Ogni giorno la cronaca nera racconta episodi raccapriccianti di violenze che si perpetrano tra le mura domestiche. Nella quasi totalità dei casi, le vittime sono le donne e gli anziani, che subiscono atti di intimidazione, percosse e minacce e gli aguzzini, sono quasi sempre uomini, persone legate a loro da un vincolo di parentela molto stretto: mariti, compagni, figli o padri.
Picchiano e mettono in atto vere e proprie torture psicologiche perché vogliono i soldi o perché sono gelosi, ubriachi, drogati e, non è raro, che le continue violenze finiscano per sfociare anche in omicidio. Basta ricordare il caso di Santhià del maggio 2014, quando un giovane ha ucciso la zia e i nonni perché gli avevano negato del denaro.

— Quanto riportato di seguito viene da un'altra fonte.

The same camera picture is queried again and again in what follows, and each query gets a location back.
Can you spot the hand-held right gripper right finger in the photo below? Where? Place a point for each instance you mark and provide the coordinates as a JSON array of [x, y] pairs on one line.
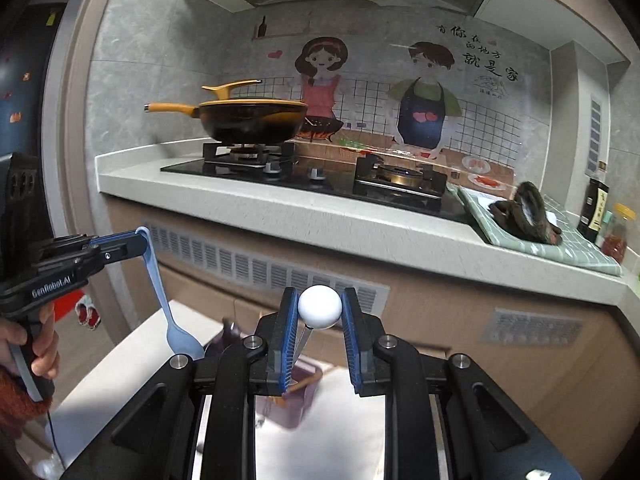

Il fenomeno è molto più diffuso di quanto rivelino le denunce che vengono sporte, solo una minima parte delle violenze in famiglia vengono formalizzate con una denuncia e, anche quando si trova il coraggio di compiere questo passo, la giustizia ha ben poco spazio per intervenire. Nei casi più gravi il “violento” viene arrestato, ma ha modo di tornare a casa dopo pochi giorni per tornare ad aggredire e l’eventuale condanna giunge dopo anni mentre i rapporti in casa si saranno fatti ancora più insostenibili.

La proposta di Strada14 per risolvere il problema delle violenze in famiglia

Denunciare una persona cara è difficile, se poi con quella stessa persona si vive sotto lo stesso tetto, si può ben comprendere perché le violenze in famiglia vengano taciute, ma Silenziosiparte ha una sua proposta per incoraggiare le vittime a sporgere denuncia.
Coloro che si rendono colpevoli di violenze in famiglia dovrebbero essere allontanati dal comune in cui risiedono e, nel caso in cui non ottemperassero a questo obbligo, dovrebbero essere previsto un trasferimento coatto da parte delle Forze dell’Ordine per fare in modo che il “violento” si allontani il più possibile dal comune dove vive la vittima.
Contestualmente, il Ministero della Difesa dovrebbe provvedere ad assegnare ai violenti un lavoro alle dipendenze della Protezione Civile oppure presso uno dei suoi dipartimenti. Andrebbe operata un’attenta sorveglianza sull’operato di queste persone verificandone l’impegno e, soprattutto, cercando di impedire che esse tentino di avvicinarsi nuovamente alle loro vittime.